DETAIL: 1845 index row versions were removed.
49 index pages have been deleted, 92195 are currently reusable.
Investigating some more tables in the database revealed that most tables were being properly vacuumed and analyzed frequently, and the tables we were having issues with just have very different types of workloads. They contained many millions of rows and data was almost always only added to them, very rarely updated or deleted. It doesn’t seem like just doing INSERT
on tables will actually cause autovacuuming to occur. In terms of accumulating garbage, that’s fine, because INSERT
creates very little garbage. But the auto-vacuum will also normally take care of running ANALYZE
, which will update the statistics that the query planner uses to make efficient query execution plans. Often, the direct consequence of having outdated statistics will be that the query planner will select suboptimal query execution plans. In bad cases, this can lead to a high performance degradation. In our case, we did see that the query planner would select better execution plans for a few hours after running ANALYZE
, but it’s now back to picking the suboptimal plan.
That’s because we didn’t have much success with tuning the autovacuum parameters for the table to make autovacuum analyze it. We found this blogpost very helpful in understanding how autovacuum parameters should be set. It looks like we’ll need to set up a job to analyze the tables in some other way.
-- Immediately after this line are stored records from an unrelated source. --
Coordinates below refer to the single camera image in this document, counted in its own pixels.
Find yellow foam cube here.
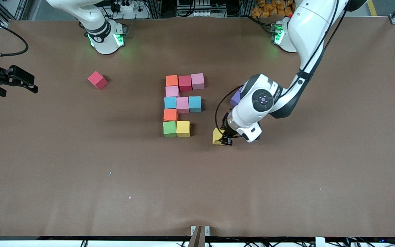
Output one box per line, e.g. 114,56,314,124
176,121,191,138
213,128,226,145

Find green foam cube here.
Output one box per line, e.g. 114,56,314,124
163,121,178,138

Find red foam cube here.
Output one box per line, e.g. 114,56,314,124
87,71,108,90
179,75,193,92

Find purple foam cube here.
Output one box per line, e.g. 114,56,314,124
230,87,244,107

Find large table mat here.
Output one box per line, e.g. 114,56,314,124
0,17,395,239

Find brown wedge bar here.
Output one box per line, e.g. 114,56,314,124
188,225,206,247

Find pile of orange packets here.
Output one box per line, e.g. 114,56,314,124
251,0,296,18

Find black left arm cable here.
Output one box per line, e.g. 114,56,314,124
215,0,350,138

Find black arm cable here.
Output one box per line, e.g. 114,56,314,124
215,0,350,138
0,21,29,59

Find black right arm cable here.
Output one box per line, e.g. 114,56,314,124
0,21,29,59

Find metal clamp bracket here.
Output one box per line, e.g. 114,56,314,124
191,225,211,237
The reason we think this is an interesting topic, is that we encounter this sort of problem as application developers, not as DBAs (we’re not DBAs). We only encountered this problem because the work-load for 2 particular tables in our cluster with 11 databases is very different from the rest, so autovacuum doesn’t really do a great job here. In very rare cases, we will batch-update a significant amount of rows (tens of thousands), but not significant enough to trigger autovacuum (because the tables have many millions of rows).
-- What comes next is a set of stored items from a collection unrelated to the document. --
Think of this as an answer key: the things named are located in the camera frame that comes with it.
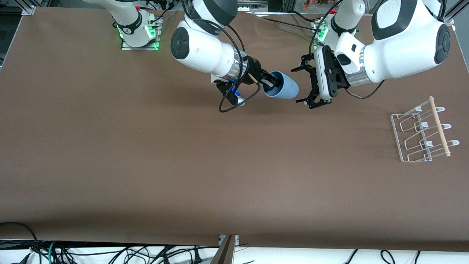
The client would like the blue plastic cup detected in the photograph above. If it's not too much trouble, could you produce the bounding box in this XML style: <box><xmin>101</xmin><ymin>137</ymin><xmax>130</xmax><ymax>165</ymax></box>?
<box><xmin>263</xmin><ymin>70</ymin><xmax>299</xmax><ymax>99</ymax></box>

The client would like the wooden rack dowel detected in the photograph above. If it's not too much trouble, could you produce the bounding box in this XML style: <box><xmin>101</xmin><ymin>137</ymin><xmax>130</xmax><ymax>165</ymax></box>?
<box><xmin>429</xmin><ymin>96</ymin><xmax>452</xmax><ymax>157</ymax></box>

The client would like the orange background object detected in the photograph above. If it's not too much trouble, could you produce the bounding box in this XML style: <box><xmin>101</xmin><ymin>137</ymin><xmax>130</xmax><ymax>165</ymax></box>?
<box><xmin>303</xmin><ymin>0</ymin><xmax>330</xmax><ymax>10</ymax></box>

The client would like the grey power strip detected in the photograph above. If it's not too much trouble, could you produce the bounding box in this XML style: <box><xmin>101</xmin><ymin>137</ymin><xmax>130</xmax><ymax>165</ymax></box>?
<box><xmin>236</xmin><ymin>0</ymin><xmax>269</xmax><ymax>11</ymax></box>

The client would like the table support beam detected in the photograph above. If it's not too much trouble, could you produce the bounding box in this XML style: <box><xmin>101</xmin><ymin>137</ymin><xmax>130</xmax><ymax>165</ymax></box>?
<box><xmin>211</xmin><ymin>235</ymin><xmax>239</xmax><ymax>264</ymax></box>

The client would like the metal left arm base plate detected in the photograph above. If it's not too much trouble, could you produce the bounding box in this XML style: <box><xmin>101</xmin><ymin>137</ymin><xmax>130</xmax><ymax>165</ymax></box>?
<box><xmin>311</xmin><ymin>20</ymin><xmax>332</xmax><ymax>55</ymax></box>

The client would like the black table cable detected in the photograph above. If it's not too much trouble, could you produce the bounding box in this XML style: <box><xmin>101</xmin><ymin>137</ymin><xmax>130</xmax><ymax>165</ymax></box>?
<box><xmin>291</xmin><ymin>10</ymin><xmax>323</xmax><ymax>23</ymax></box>
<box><xmin>256</xmin><ymin>16</ymin><xmax>315</xmax><ymax>32</ymax></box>

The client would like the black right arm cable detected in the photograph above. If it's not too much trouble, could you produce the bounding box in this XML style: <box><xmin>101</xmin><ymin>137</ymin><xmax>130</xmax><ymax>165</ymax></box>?
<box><xmin>219</xmin><ymin>26</ymin><xmax>261</xmax><ymax>113</ymax></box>

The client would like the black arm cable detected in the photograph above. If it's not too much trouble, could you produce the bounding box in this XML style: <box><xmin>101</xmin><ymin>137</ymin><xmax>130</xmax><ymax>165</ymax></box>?
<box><xmin>219</xmin><ymin>26</ymin><xmax>261</xmax><ymax>113</ymax></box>
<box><xmin>309</xmin><ymin>0</ymin><xmax>385</xmax><ymax>99</ymax></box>

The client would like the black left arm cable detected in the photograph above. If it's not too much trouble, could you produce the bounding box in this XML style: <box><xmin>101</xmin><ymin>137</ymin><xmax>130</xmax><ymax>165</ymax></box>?
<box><xmin>309</xmin><ymin>0</ymin><xmax>385</xmax><ymax>99</ymax></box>

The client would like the white wire cup rack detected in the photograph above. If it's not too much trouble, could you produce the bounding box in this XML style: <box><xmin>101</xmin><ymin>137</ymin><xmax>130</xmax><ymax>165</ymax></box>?
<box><xmin>390</xmin><ymin>96</ymin><xmax>460</xmax><ymax>162</ymax></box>

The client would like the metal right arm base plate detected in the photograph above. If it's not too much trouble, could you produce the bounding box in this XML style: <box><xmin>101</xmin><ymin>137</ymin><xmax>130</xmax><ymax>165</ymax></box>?
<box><xmin>121</xmin><ymin>16</ymin><xmax>162</xmax><ymax>51</ymax></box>

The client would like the aluminium frame profile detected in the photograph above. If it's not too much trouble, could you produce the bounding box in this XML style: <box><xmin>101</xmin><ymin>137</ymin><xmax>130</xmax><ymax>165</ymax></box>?
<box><xmin>16</xmin><ymin>0</ymin><xmax>35</xmax><ymax>16</ymax></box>
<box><xmin>440</xmin><ymin>0</ymin><xmax>458</xmax><ymax>25</ymax></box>

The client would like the thick black floor cable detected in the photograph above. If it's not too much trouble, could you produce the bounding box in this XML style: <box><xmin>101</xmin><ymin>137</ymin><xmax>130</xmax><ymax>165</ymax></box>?
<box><xmin>0</xmin><ymin>221</ymin><xmax>41</xmax><ymax>264</ymax></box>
This is just one more example of the broad scope of knowledge a team needs to have in order to develop efficient, modern web-applications. We see cases where we need to know about Linux wizardry to hunt down socket leaks caused by bad ssh config, flexbox incompatibilities between different versions of the same browser, css minification differences between different versions of the same minifier, double-submits in JavaScript causing database deadlocks and many other different odd pieces of knowledge and trivia. Now we’re adding table bloat, index bloat, stale statistics and vacuuming to our list.